Тот, опустив глаза, замолчал. Полидори продолжал:
— Вы, быть может, заметили, господин аббат, что первые признаки нервной болезни Жака появились вскоре после ужасающего скандала, учиненного Луизой Морель в этом доме.
Нотариус задрожал.
— Значит, вы знаете о преступлении этой несчастной девушки? — с удивлением спросил аббат. — Я полагал, что вы приехали в Париж сравнительно недавно?
— Конечно, господин аббат, но Жак мне все рассказал как своему другу, как своему врачу, он был возмущен, узнав о преступлении Луизы, что, по его мнению, и вызвало нервное потрясение, от которого он теперь страдает. Но этого мало, мой бедный друг должен был, увы, пережить новые горести, которые, как видите, ухудшили его здоровье... Старая служанка, благодарная и душевно преданная ему в течение многих лет...
— Госпожа Серафен? — сказал аббат, прервав Полидори. — Я узнал о смерти этой несчастной, утонувшей вследствие пагубной неосторожности, и сочувствую горю господина Феррана! Так просто не забыть, что она честно служила ему десять лет, а подобная скорбь делает честь и хозяину и служанке.
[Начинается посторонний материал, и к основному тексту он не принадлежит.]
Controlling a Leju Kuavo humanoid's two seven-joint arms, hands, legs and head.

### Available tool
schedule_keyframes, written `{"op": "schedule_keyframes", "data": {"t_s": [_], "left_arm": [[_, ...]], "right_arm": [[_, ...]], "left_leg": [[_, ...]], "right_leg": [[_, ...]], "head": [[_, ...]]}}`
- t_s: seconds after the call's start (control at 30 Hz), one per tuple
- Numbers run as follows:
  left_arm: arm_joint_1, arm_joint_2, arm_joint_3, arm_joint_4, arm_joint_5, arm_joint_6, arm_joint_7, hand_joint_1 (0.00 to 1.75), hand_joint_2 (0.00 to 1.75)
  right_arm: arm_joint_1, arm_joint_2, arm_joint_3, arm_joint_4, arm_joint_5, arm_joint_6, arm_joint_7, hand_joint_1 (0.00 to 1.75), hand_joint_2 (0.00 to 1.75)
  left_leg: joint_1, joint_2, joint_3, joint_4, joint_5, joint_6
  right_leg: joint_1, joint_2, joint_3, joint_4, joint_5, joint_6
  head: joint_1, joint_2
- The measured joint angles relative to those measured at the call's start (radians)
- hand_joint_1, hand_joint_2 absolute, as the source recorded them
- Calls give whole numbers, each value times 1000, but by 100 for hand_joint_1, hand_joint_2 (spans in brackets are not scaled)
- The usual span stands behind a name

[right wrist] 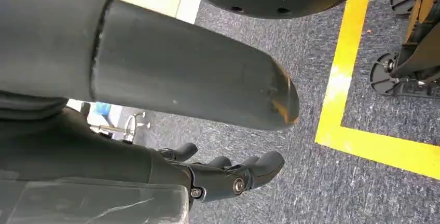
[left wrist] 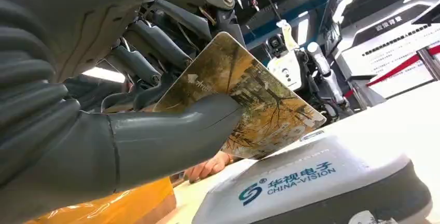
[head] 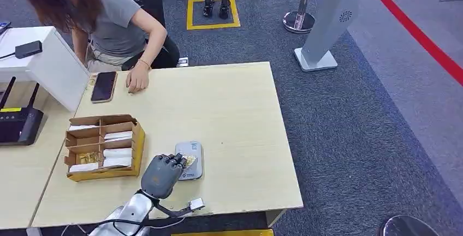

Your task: Pass the card to the sensor for recognition and then transmit it.

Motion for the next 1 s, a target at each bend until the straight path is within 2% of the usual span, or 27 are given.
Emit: {"op": "schedule_keyframes", "data": {"t_s": [0.2,0.3,0.37,0.47,0.53,0.57,0.67,0.73,0.8,1.0], "left_arm": [[0,0,0,0,6,1,-2,175,175],[0,6,0,-9,-14,9,24,175,175],[0,24,0,-39,-16,13,49,175,175],[6,73,20,-154,-11,18,69,175,175],[17,101,60,-244,54,18,29,175,175],[27,115,99,-309,165,18,-24,175,175],[45,129,184,-427,418,18,-134,175,175],[51,135,237,-481,540,16,-189,175,175],[57,143,283,-514,606,14,-223,175,175],[76,146,363,-565,634,12,-254,175,175]], "right_arm": [[-1,0,3,0,-2,0,0,0,0],[-1,0,6,0,-2,0,0,0,0],[0,0,7,0,-3,-1,-1,0,0],[4,0,7,0,-14,-3,-7,0,0],[9,0,7,0,-22,-3,-11,0,0],[12,0,7,0,-24,-3,-16,0,0],[19,0,7,0,-39,-3,-23,0,0],[22,0,7,0,-39,-3,-27,0,0],[25,0,7,0,-40,-3,-27,0,0],[27,0,7,0,-40,-3,-28,0,0]], "left_leg": [[0,0,0,0,0,0],[0,0,0,0,0,0],[0,0,0,0,0,0],[0,0,0,0,0,0],[1,0,0,0,0,0],[1,0,0,0,0,0],[1,0,0,0,0,0],[1,0,0,0,0,0],[1,0,0,0,0,0],[0,0,0,0,1,1]], "right_leg": [[0,0,0,0,0,0],[0,0,0,0,0,0],[0,0,0,0,0,0],[0,0,0,0,0,0],[0,0,0,1,0,0],[0,0,0,1,0,0],[1,0,0,1,0,0],[1,0,0,1,0,0],[1,0,0,0,0,0],[0,0,0,0,0,0]], "head": [[0,0],[0,0],[0,0],[0,0],[0,0],[0,0],[0,0],[0,0],[0,0],[0,0]]}}
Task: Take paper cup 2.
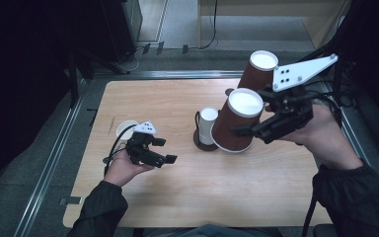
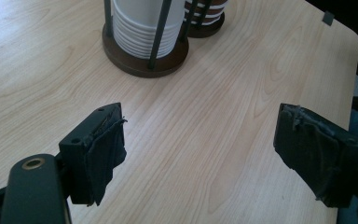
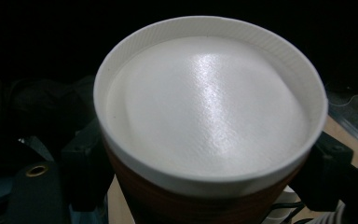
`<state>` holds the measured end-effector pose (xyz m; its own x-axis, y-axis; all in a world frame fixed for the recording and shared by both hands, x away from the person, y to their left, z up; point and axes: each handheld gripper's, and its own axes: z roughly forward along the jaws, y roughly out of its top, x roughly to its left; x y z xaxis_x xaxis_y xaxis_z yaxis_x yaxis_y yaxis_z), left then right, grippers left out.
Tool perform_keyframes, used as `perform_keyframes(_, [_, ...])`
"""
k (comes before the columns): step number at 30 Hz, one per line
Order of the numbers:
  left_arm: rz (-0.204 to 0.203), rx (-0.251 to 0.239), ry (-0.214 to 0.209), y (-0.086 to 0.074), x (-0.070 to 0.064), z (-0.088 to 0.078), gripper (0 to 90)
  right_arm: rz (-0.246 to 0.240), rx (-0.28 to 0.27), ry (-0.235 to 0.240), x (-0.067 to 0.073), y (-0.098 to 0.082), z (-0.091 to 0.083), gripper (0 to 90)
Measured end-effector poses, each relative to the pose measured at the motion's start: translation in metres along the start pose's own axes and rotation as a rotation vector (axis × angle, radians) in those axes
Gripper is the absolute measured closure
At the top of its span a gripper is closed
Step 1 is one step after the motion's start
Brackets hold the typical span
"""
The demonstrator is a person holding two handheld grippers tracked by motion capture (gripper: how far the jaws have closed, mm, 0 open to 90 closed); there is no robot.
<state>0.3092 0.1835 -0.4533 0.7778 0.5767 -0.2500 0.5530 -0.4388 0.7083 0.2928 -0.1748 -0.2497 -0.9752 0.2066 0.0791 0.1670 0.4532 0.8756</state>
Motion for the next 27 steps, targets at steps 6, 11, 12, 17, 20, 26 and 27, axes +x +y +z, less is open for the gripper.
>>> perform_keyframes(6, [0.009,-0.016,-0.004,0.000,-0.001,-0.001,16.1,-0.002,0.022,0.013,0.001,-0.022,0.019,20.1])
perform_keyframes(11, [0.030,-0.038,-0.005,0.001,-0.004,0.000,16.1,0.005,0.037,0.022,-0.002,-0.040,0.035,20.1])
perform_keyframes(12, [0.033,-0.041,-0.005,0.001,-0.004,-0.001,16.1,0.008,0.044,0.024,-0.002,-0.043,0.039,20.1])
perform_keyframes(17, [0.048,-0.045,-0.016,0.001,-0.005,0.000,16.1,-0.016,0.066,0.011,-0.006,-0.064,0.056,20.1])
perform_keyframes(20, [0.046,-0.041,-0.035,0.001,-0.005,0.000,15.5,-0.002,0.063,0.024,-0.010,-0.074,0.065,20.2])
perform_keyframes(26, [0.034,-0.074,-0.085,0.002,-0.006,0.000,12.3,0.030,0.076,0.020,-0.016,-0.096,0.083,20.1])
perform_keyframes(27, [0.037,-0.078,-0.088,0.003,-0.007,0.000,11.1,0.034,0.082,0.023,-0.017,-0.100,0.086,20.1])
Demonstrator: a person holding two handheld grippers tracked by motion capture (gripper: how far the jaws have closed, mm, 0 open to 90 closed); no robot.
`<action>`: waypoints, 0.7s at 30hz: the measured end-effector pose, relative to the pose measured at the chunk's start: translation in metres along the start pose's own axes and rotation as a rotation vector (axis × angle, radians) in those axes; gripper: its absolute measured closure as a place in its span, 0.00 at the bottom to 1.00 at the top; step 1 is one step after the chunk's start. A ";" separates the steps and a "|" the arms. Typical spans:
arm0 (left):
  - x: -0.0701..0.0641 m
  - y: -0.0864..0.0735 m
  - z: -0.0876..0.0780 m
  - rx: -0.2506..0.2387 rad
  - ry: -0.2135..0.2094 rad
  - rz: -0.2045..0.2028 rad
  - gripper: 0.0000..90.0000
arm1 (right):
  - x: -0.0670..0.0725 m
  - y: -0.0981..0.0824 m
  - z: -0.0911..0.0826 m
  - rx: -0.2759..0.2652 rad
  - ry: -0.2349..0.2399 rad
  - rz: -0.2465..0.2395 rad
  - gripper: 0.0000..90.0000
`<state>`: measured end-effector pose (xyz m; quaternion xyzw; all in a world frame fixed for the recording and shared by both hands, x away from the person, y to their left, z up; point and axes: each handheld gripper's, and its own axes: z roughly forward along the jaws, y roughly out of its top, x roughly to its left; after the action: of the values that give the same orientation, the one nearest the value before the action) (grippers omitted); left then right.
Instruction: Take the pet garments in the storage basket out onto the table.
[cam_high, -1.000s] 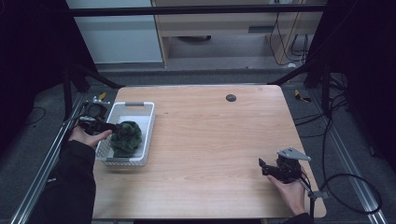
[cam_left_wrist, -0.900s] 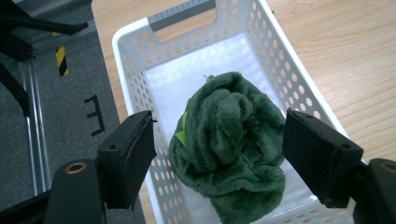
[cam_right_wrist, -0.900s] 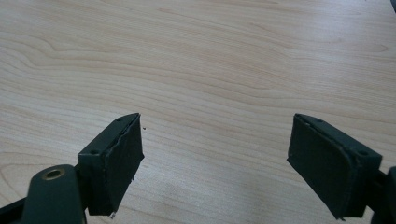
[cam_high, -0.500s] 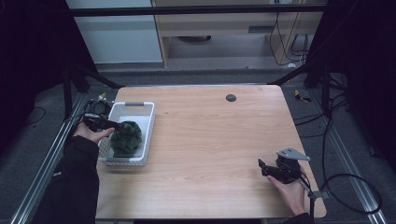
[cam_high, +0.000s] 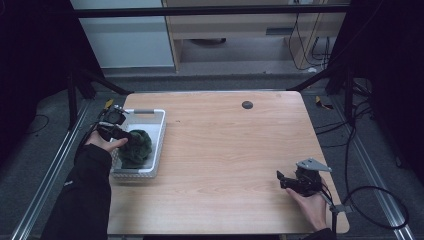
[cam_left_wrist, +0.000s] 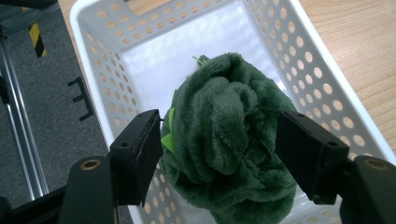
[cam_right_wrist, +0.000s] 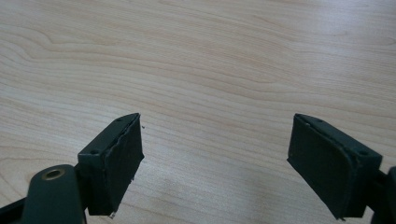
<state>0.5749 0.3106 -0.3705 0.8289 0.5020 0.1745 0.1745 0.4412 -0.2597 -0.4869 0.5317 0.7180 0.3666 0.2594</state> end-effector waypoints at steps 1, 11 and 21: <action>0.000 -0.001 0.001 -0.005 -0.006 0.000 0.35 | 0.000 0.000 0.000 0.000 0.001 0.001 0.20; 0.002 -0.004 0.016 0.023 -0.024 -0.001 0.38 | 0.002 0.001 0.000 0.004 0.004 -0.003 0.20; 0.002 -0.003 0.026 0.058 -0.025 0.008 0.43 | 0.001 0.000 0.001 0.013 0.001 -0.007 0.19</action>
<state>0.5853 0.3104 -0.3948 0.8378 0.5012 0.1500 0.1560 0.4418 -0.2585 -0.4878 0.5305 0.7226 0.3612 0.2568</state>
— Господин аббат, умоляю вас, — сказал нотариус, — не говорите о моих добродетелях, вы смущаете меня... мне это неприятно.
— А кто же расскажет о тебе, ведь ты сам словом не обмолвишься, — добродушно возразил Полидори, — а вам, господин аббат, сейчас придется похвалить моего друга; вы, быть может, не знаете, какая служанка заменила Луизу Мораль и госпожу Серафен в доме Жака. Вы, наконец, не знаете, что он сделал для бедной Сесили — это имя его новой служанки.
Нотариус невольно вскочил со своего кресла, его глаза загорелись под очками; мертвенное лицо покрылось румянцем.
— Замолчи... замолчи!.. — воскликнул он, поднявшись. — Ни слова, запрещаю тебе говорить!
— Да что вы, успокойтесь, – кротко улыбаясь, сказал аббат, — о каком добродетельном поступке хочет нам поведать ваш друг? Что касается меня, то я всецело одобряю его нескромность... Я в самом деле не знал об этой служанке: через несколько дней после того, как она поступила в дом господина Феррана, он, чрезвычайно занятый, к моему огорчению, внезапно прервал наши встречи.
— Господин аббат, он не встречался с вами потому, что хотел утаить от вас замысел нового доброго дела. Вот почему, хотя он и возмущен в силу присущей ему скромности, придется ему меня выслушать, а вы все узнаете, — улыбаясь, промолвил Полидори.
Жак Ферран замолчал и, опираясь локтями на свой письменный стол, закрыл лицо руками.